While many politicians are willing to engage with "rogue states" such as Iran and North Korea, they draw the line at terrorists, who are seen as intrinsically ruthless and radical. That's why "I will not negotiate with terrorists" is a refrain heard across the political spectrum – and why Jimmy Carter took such flak recently for visiting with Hamas.
But this knee-jerk rejection of negotiation with radicals is deeply misguided and likely to do more harm than good. The smart question is not whether to talk to terrorists, but, instead, which terrorists to talk to and how to talk to them.
Many nonstate militants are weak and peripheral; they can be quickly squashed or contained without any need for negotiation. For instance, violent left-wing groups such as the Red Brigades in Italy and Weather Underground in the US were eliminated in the 1970s without negotiation.

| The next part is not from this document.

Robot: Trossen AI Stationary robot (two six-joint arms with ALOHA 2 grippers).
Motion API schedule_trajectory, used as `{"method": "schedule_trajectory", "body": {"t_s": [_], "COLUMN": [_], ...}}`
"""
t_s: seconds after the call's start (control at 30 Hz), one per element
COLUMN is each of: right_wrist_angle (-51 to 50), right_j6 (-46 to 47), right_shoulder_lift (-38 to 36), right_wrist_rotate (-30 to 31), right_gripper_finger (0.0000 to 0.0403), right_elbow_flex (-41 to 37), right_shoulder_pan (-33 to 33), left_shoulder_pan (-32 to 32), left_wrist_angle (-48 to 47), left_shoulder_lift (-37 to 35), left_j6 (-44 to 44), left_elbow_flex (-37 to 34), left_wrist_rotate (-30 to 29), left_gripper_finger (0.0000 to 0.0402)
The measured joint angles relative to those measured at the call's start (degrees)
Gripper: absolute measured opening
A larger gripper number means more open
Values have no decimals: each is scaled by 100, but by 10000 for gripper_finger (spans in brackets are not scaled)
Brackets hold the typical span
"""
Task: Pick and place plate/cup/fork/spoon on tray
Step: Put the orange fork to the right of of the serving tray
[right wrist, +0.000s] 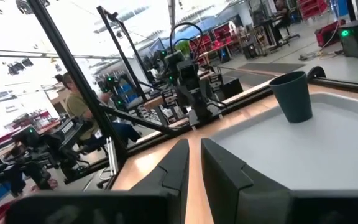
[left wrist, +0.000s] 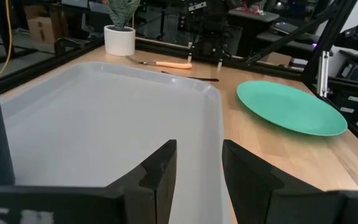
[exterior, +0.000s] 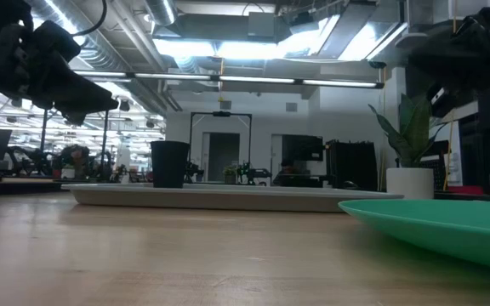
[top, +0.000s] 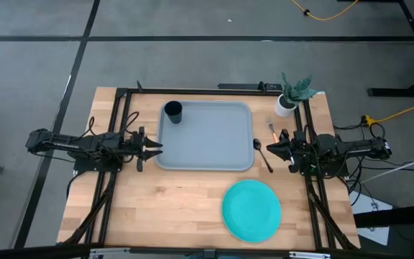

But some terrorist and insurgent groups are very powerful. They are embedded in robust social networks, generate revenues from areas under their control, and have enough military power to impose serious costs on governments. They cannot be easily crushed, nor can they be wished away.Negotiations and cease-fire talks, or their offer, should be seen as one of a range of tools for overcoming militancy. Indeed, there are three good strategic reasons to talk to these kinds of armed organizations.
First, and most ambitiously, it is possible that an arrangement can be made with militant groups to end violence. The Provisional IRA in Northern Ireland, African National Congress in South Africa, and Mizo National Front in northeastern India have all been fully brought into the political system. The Maoist rebels in Nepal, meanwhile, may be heading in this direction.